Government will spend 2.5 billion pesos to pave Oaxaca roads

President López Obrador announced Saturday that the federal government will invest 2.5 billion pesos (US $125.8 million) in 2019 to pave roads in Oaxaca.

At an event in the state’s Sierra Norte region, the leftist president said that he doesn’t want private companies to do the work but local residents.

The government’s aim is to better connect rural communities to larger towns while simultaneously creating local jobs.

“Of the 570 municipalities in Oaxaca, fewer than 300 have paved roads to their municipal seats . . .” López Obrador said.

The president charged that he has inherited a machinery of government from the past administration that is like an “old rheumatic bull that moves slowly,” hampering the delivery of funds.

But López Obrador pledged that his government will deliver the money directly to communities in a timely manner while also ensuring that there is no corruption.

At Saturday’s event in the municipality of San Juan Evangelista Analco, he handed out checks to some local authorities.

“. . . If we deliver the resources and they are managed well, you help me to govern.
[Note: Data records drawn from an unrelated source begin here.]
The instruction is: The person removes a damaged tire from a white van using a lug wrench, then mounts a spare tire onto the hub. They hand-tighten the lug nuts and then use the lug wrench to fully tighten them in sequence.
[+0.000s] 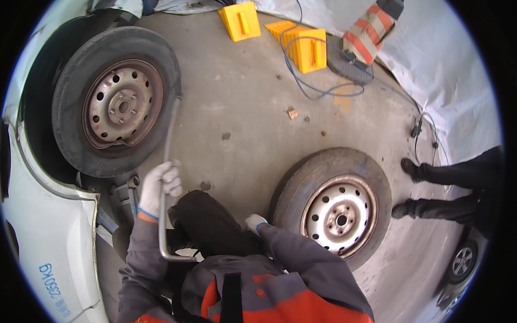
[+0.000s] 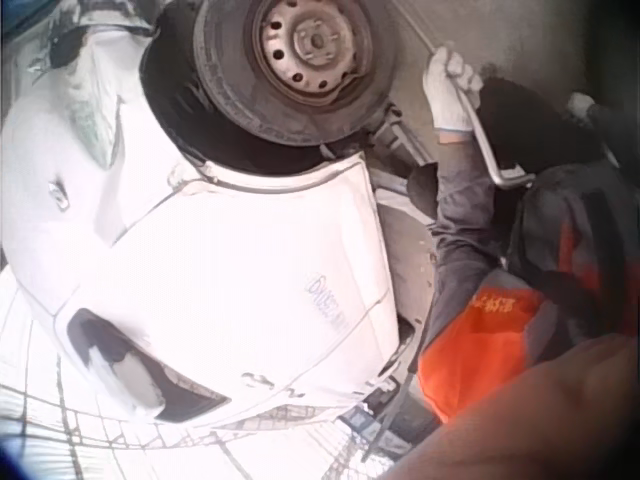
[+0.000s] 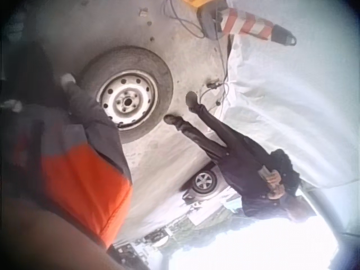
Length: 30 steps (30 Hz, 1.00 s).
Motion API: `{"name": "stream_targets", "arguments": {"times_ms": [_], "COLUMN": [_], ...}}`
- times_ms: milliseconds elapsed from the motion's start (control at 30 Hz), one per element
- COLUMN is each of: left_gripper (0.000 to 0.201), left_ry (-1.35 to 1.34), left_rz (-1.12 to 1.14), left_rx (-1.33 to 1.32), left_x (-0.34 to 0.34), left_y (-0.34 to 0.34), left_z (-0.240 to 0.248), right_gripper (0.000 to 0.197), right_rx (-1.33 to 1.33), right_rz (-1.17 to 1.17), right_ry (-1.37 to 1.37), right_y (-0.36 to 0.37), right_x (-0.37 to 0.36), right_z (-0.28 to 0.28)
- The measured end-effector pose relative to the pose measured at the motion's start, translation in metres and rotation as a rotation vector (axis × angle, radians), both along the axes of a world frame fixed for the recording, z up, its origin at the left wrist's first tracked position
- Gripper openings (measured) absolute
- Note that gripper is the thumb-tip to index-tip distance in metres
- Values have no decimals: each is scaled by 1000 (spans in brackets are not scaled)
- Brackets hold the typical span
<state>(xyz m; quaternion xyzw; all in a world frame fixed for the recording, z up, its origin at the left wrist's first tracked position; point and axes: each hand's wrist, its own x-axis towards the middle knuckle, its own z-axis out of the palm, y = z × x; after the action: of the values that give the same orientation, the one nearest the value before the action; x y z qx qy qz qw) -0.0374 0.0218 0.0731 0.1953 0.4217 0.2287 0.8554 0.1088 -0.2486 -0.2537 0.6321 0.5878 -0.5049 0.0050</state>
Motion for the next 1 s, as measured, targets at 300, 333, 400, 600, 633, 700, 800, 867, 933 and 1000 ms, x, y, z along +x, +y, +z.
{"name": "stream_targets", "arguments": {"times_ms": [300,333,400,600,633,700,800,867,933,1000], "left_gripper": [20,21,23,24,23,23,22,22,22,23], "left_ry": [160,143,121,84,100,139,148,176,191,194], "left_rz": [123,113,99,52,48,47,52,48,38,17], "left_rx": [152,123,69,54,69,100,137,164,187,201], "left_x": [-50,-49,-50,-43,-41,-41,-39,-40,-39,-40], "left_y": [-7,-5,-3,-7,-6,-9,-11,-12,-11,-11], "left_z": [10,9,3,7,9,12,15,16,17,17], "right_gripper": [44,44,43,38,40,42,38,37,38,40], "right_rx": [-622,-607,-406,-133,-250,-481,-354,-213,-173,-180], "right_rz": [-511,-556,-471,-220,-101,148,317,366,308,215], "right_ry": [-216,-278,-408,-329,-330,-324,-381,-451,-622,-781], "right_y": [11,11,16,40,33,27,26,34,51,73], "right_x": [-45,-49,-51,-33,-35,-39,-32,-21,-5,12], "right_z": [-23,-17,2,23,10,4,15,20,3,-10]}}
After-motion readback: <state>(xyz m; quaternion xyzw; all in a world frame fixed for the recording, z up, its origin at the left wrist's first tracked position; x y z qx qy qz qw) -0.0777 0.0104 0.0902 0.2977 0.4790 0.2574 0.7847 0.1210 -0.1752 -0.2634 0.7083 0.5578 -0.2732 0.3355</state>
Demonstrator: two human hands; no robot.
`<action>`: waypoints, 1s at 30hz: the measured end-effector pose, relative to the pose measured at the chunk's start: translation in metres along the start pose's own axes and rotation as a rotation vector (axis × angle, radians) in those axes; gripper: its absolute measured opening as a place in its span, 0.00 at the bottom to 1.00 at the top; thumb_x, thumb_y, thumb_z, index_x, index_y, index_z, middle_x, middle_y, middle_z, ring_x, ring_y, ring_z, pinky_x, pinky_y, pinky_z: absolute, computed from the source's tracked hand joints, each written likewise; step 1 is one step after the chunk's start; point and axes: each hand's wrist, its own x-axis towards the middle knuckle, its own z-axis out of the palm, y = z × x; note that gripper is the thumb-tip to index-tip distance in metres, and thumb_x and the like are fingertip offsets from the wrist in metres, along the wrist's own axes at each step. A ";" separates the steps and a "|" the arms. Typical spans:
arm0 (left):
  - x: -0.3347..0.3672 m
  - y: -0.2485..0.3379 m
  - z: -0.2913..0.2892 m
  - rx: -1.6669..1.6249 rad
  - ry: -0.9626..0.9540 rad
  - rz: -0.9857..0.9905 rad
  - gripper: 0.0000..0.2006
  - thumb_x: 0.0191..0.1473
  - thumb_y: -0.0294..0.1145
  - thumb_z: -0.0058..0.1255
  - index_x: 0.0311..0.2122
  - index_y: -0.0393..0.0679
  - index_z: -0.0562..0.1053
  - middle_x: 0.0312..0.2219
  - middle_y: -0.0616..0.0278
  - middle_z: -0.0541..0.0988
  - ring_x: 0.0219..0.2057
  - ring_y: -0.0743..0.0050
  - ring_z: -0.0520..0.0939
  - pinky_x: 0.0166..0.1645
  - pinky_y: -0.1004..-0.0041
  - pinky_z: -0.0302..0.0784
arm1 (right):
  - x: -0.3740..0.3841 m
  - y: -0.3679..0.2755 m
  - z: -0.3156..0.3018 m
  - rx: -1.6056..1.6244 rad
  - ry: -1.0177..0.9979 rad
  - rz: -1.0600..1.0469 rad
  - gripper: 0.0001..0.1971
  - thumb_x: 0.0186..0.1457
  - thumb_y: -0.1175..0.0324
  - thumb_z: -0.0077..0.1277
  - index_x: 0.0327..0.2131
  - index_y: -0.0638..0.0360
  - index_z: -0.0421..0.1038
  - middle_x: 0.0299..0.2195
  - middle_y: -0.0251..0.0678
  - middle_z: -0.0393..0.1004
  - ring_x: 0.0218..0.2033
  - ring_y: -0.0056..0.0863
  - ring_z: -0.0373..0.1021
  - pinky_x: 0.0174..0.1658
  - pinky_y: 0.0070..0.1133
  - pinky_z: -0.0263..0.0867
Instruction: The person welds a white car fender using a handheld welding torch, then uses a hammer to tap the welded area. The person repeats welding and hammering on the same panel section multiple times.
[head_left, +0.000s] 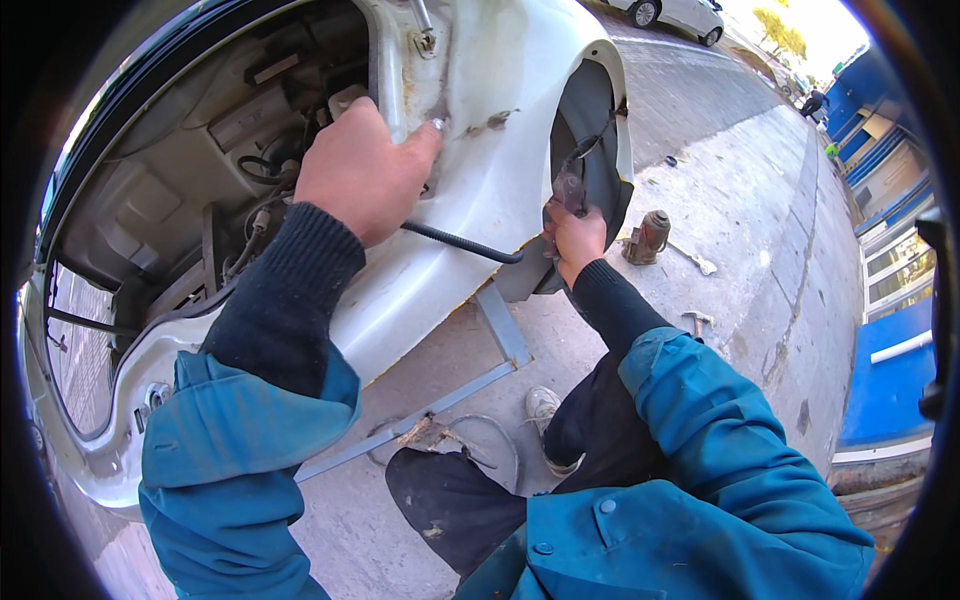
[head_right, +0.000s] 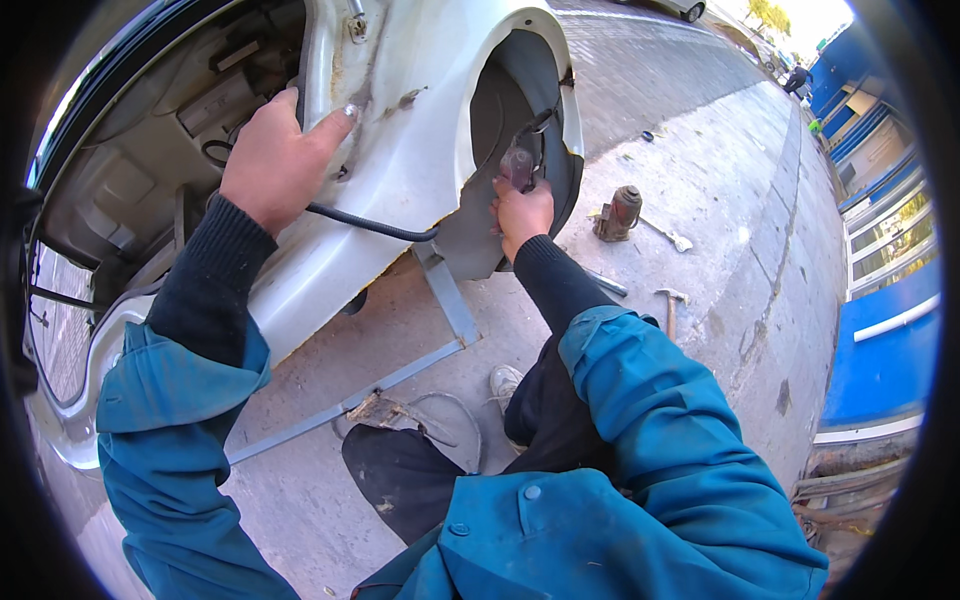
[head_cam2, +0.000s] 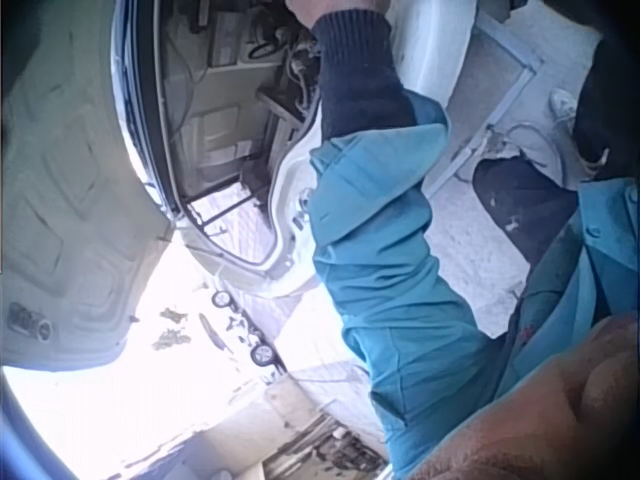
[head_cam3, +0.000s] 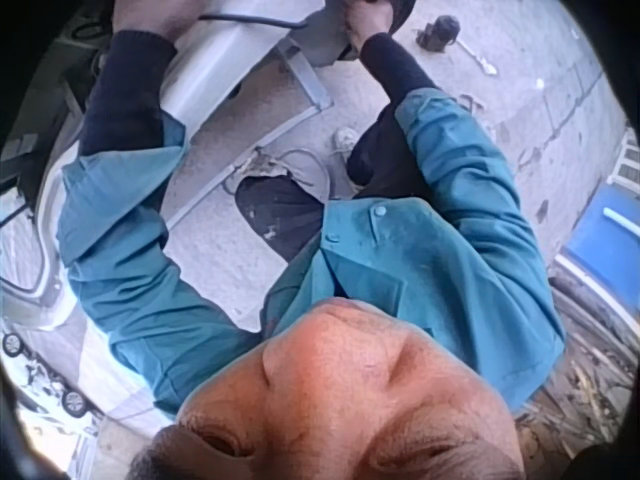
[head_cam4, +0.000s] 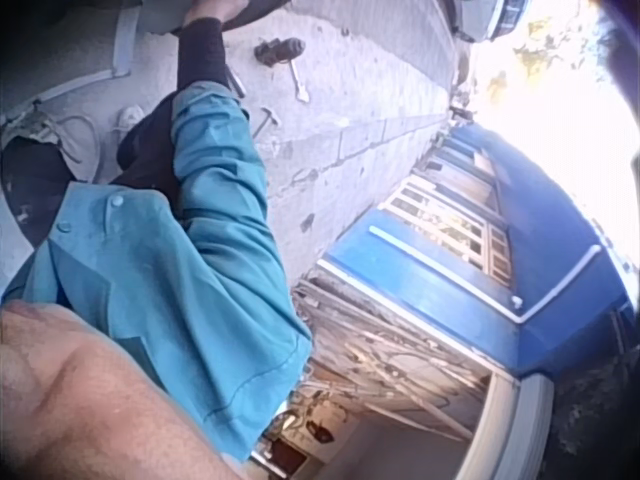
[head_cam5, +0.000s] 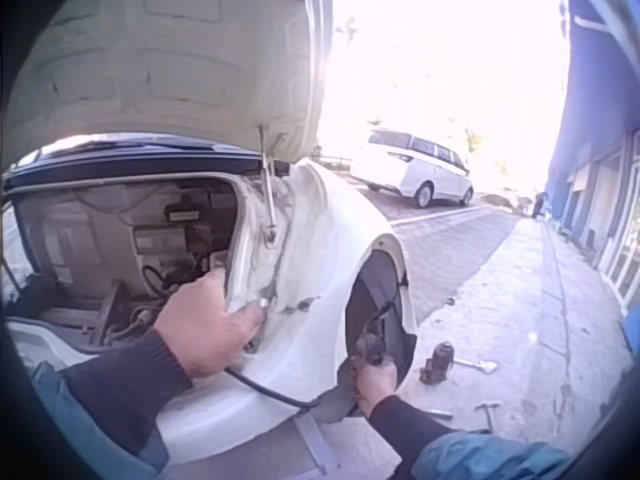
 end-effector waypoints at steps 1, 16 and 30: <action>0.001 0.000 0.000 -0.009 -0.003 0.007 0.34 0.65 0.55 0.55 0.50 0.22 0.76 0.41 0.31 0.86 0.43 0.39 0.89 0.51 0.54 0.84 | -0.001 0.000 0.002 0.026 0.003 -0.019 0.21 0.61 0.73 0.65 0.53 0.66 0.68 0.36 0.37 0.76 0.28 0.24 0.74 0.28 0.25 0.72; -0.001 0.002 0.000 0.020 0.005 0.008 0.34 0.65 0.55 0.54 0.49 0.21 0.76 0.40 0.32 0.86 0.42 0.40 0.89 0.50 0.55 0.85 | -0.001 0.003 0.004 -0.018 0.045 -0.017 0.24 0.62 0.72 0.65 0.58 0.67 0.69 0.38 0.37 0.78 0.29 0.23 0.76 0.29 0.24 0.74; 0.001 -0.001 0.001 -0.020 -0.011 0.008 0.34 0.65 0.55 0.55 0.48 0.21 0.76 0.39 0.32 0.86 0.40 0.41 0.90 0.49 0.55 0.85 | -0.010 -0.003 0.006 -0.022 0.052 0.028 0.21 0.63 0.68 0.65 0.54 0.65 0.69 0.34 0.34 0.77 0.26 0.23 0.75 0.23 0.26 0.70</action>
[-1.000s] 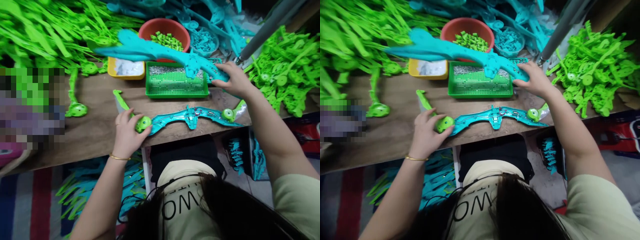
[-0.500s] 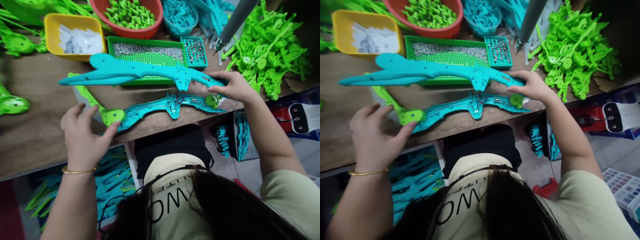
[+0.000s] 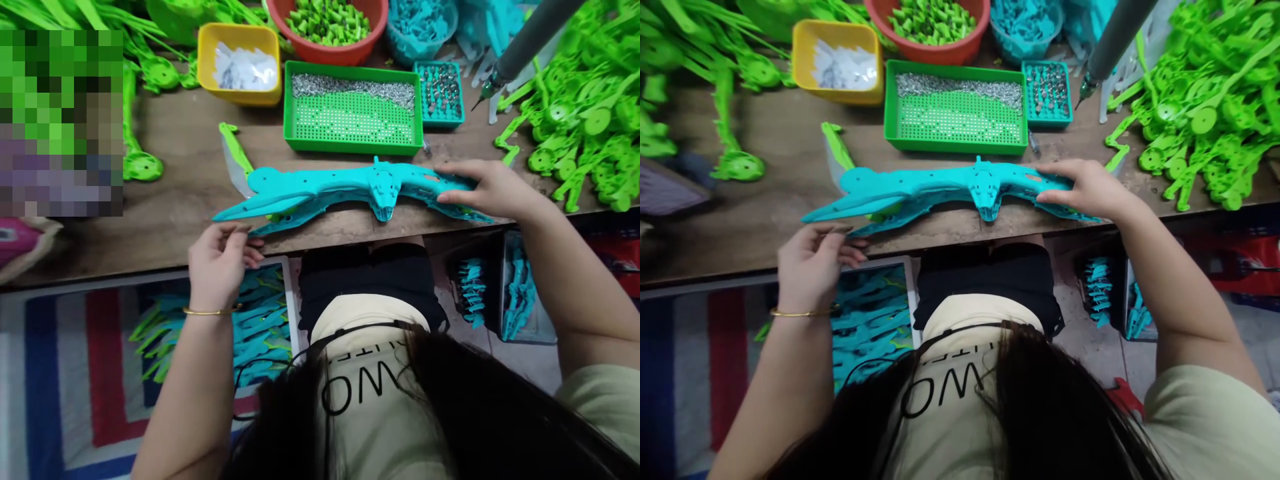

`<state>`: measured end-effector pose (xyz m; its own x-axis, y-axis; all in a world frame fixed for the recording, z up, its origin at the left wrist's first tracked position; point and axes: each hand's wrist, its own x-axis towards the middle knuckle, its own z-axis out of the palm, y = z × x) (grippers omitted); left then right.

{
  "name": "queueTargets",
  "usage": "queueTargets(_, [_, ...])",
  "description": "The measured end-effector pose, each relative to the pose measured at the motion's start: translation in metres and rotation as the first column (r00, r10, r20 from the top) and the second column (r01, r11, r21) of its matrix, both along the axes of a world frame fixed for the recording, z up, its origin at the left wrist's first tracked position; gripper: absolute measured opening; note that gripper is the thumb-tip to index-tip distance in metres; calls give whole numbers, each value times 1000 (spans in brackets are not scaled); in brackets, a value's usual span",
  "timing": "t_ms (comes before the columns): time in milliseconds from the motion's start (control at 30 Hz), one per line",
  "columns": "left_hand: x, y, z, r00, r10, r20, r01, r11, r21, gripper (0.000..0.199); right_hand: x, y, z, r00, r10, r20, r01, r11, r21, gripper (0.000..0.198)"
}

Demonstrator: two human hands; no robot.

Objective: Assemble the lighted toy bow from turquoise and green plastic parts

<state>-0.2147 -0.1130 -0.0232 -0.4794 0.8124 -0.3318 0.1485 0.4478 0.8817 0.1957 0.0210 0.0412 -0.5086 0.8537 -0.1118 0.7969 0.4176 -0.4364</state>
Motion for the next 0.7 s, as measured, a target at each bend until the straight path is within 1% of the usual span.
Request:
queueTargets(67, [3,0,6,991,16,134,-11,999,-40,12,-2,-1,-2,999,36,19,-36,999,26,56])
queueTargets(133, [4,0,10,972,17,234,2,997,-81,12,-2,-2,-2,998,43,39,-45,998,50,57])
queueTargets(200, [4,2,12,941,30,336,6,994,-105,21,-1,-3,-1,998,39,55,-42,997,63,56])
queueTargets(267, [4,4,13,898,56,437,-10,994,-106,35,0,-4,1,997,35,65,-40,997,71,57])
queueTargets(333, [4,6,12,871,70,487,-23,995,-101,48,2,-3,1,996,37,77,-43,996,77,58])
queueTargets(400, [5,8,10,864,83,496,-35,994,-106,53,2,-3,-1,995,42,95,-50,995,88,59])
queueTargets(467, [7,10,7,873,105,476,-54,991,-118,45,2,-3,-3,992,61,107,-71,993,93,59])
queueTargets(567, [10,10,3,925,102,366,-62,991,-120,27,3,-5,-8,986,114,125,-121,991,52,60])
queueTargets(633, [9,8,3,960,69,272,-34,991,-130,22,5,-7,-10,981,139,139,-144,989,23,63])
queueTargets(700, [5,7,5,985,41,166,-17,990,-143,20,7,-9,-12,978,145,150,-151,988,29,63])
That’s democracy,” López Obrador said.

He explained that the federal government will continue to provide funding in subsequent years up to a ceiling of 14 billion pesos (US $704 million) so that all roads in Oaxaca are paved.

The funds, he said, were can be provided because “there’s no corruption anymore, there are no luxuries [and] the presidential plane has gone.”

The Morena party leader called on state residents to leave their disagreements and differences to one side and instead unite and work together for the development of Mexico.

The funding for unpaved roads in Oaxaca is part of the federal government’s 78-billion-peso (US $3.9-billion) National Highway Infrastructure Program, which intends to build new roads, finish incomplete projects and maintain existing highways.

López Obrador described Mexico as a “public works cemetery,” and pledged that his government will complete unfinished projects including an upgrading of the Isthmus of Tehuantepec highway between Salina Cruz, Oaxaca, and Coatzacoalcos, Veracruz, and the Mexico City-Toluca passenger train.

Zedric Ivan Escalante, an undersecretary in the Secretariat of Communications and Transportation (SCT), said the government’s investment in infrastructure would generate 800,000 direct and 200,000 indirect jobs.

Also present at the announcement was Oaxaca Governor Alejandro Murat, who acknowledged that past presidents hadn’t visited the Sierra Norte region of the state in recent years to which many of those in attendance responded, “neither have you.”

Murat, who governs for the Institutional Revolutionary Party (PRI) that was unceremoniously tossed out of federal power at the July 1 election, was booed throughout his appearance and labelled a “thief.”

López Obrador defended the governor, saying that while he respected the people’s “dissidence,” what Mexico needs is unity.

“. . . Are we going to keep fighting? The homeland is first. As young people say: Ya chole [that’s enough] of that. We’re all going to unite.”